Майорано скривился, вспоминая, должно быть, неприятные подробности своего пребывания на Руси.
— Думаю, граф Лигурии будет с почтением и щедростью принят при императорском дворе, — с убедительной многозначительностью произнесла Никотея.
— Лестно это слышать.
— Ты должен при случае рассказать Великому князю, что моя служанка Мафраз была подослана Иоанном Комнином, который желал сделать Мстислава послушной игрушкой в своих руках. Она собиралась устранить дочь короля бриттов, дабы та не стояла на пути Мстислава к английскому трону. Но я об этом тогда совершенно ничего не знала! Мафраз хотела, чтобы я стала женой Мстислава, и Мстислав хотел того же… Да разве я была против? — Она потупилась. — Впрочем, — Никотея остановилась, понимая, что зашла в своей откровенности чересчур далеко, — я отпишу ему.
— Моя государыня, вам, конечно, видней, но я бы не стал ничего писать: буквы — коварные друзья.
— Пожалуй, ты прав. — Никотея на минуту задумалась. — Ты расскажешь все на словах.
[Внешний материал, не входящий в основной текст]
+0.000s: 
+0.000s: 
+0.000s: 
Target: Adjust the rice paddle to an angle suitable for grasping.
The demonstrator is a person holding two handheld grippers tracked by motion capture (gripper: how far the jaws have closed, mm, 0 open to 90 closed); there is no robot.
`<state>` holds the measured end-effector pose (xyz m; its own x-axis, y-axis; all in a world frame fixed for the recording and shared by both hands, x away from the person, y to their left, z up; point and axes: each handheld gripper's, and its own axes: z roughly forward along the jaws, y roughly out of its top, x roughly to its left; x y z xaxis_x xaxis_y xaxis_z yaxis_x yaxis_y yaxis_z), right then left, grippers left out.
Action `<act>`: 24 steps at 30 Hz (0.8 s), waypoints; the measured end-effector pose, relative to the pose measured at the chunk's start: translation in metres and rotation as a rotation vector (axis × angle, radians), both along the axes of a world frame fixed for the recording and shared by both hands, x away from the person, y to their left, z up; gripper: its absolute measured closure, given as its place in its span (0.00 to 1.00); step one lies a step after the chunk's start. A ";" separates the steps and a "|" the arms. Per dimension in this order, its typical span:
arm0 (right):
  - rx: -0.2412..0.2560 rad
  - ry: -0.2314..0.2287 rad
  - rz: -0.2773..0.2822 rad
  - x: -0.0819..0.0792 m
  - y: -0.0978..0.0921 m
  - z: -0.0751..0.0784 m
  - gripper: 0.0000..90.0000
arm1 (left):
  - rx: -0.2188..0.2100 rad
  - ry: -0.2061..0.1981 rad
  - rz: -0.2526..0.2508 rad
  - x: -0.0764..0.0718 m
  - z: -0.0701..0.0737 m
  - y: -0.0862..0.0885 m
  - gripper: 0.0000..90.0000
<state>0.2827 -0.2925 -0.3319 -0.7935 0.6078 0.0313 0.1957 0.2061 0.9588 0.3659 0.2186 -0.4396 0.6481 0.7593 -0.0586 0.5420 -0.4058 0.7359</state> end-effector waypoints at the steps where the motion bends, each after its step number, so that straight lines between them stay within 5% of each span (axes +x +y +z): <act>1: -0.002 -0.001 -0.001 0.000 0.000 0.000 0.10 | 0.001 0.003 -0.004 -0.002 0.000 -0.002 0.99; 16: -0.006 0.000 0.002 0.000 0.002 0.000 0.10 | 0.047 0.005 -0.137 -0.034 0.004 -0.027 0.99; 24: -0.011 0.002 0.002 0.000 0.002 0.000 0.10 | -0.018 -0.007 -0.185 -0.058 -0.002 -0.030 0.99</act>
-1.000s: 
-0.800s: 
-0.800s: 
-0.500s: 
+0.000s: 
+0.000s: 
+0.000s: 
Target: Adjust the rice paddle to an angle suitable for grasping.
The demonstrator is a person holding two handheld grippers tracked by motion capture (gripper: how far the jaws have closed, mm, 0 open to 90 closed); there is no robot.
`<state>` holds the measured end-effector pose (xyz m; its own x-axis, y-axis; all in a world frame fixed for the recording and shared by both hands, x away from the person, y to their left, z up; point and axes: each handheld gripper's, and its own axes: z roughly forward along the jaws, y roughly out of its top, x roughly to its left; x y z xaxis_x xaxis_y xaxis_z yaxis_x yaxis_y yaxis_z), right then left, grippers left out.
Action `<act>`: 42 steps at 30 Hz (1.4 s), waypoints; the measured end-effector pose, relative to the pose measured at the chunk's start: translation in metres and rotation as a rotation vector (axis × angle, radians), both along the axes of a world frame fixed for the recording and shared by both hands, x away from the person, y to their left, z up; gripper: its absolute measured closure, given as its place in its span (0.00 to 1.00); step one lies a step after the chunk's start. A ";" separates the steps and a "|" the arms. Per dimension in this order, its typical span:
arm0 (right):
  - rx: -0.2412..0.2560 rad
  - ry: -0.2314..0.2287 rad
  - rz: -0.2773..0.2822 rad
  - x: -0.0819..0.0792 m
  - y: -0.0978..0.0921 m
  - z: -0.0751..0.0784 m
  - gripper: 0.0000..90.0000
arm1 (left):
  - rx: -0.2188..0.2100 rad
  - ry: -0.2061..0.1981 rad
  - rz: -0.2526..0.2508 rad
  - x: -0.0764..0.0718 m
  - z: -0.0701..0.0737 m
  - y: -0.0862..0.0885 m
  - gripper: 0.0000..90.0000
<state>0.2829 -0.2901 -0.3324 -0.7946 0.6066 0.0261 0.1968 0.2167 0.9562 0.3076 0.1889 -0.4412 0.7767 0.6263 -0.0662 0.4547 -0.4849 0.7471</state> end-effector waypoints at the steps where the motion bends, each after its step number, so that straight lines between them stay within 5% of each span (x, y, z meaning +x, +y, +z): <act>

А чтобы добавить веры речам, я дам тебе золотую гривну — дар Мстислава. Помнишь ее? — Никотея мило улыбнулась.
— Уж как забыть, ваше величество… Сегодня прямо день воспоминаний. Кстати, в Херсонесе у меня и поныне остался неоплаченный должок…
Дверь кельи распахнулась.
— Батюшка добрый, отец Амвросий, — на пороге стоял запыхавшийся молодой послушник, — приехал! Господин наш приехал! Свершилось чудо дивное!
Отец Амвросий с трудом открыл глаза. Жизнь оставляла его, и он понимал это со всей неотвратимостью. Пожалуй, и до этого часа он не надеялся дожить, но, видать, костлявая, разомлев на позднем осеннем солнышке, прохаживалась где-то по желтым и багряным опавшим листьям и не торопилась лишний раз махнуть косой.
«А может быть, то знак мне? — подумал старец. — Может, для того Господь продлил терзания мои, чтобы покаялся я, повинился пред сыном духовным, в каком лукавстве минули годы мои?»
— Зови, — половиной рта прошептал Амвросий.
Вторая половина тела больше не слушалась его, он ощущал ее, как неподъемную гирю, наподобие той, которую вешали каторжным галерным рабам.
Отрок опрометью бросился за Великим князем. Тот вошел как есть: в кольчуге, боевом поясе, запыленном плаще, только что без меча и шелома. Лицо его, прежде дышавшее молодецкой удалью, теперь осунулось и было исполнено мрачной решимости.
— Огня! — потребовал Мстислав, и убогая келья старца наполнилась светом массивных факелов. — Благослави, отче! — Великий князь преклонил колени пред ложем старика.
Тот сделал слабую попытку поднять руку, но пальцы лишь едва шевельнулись.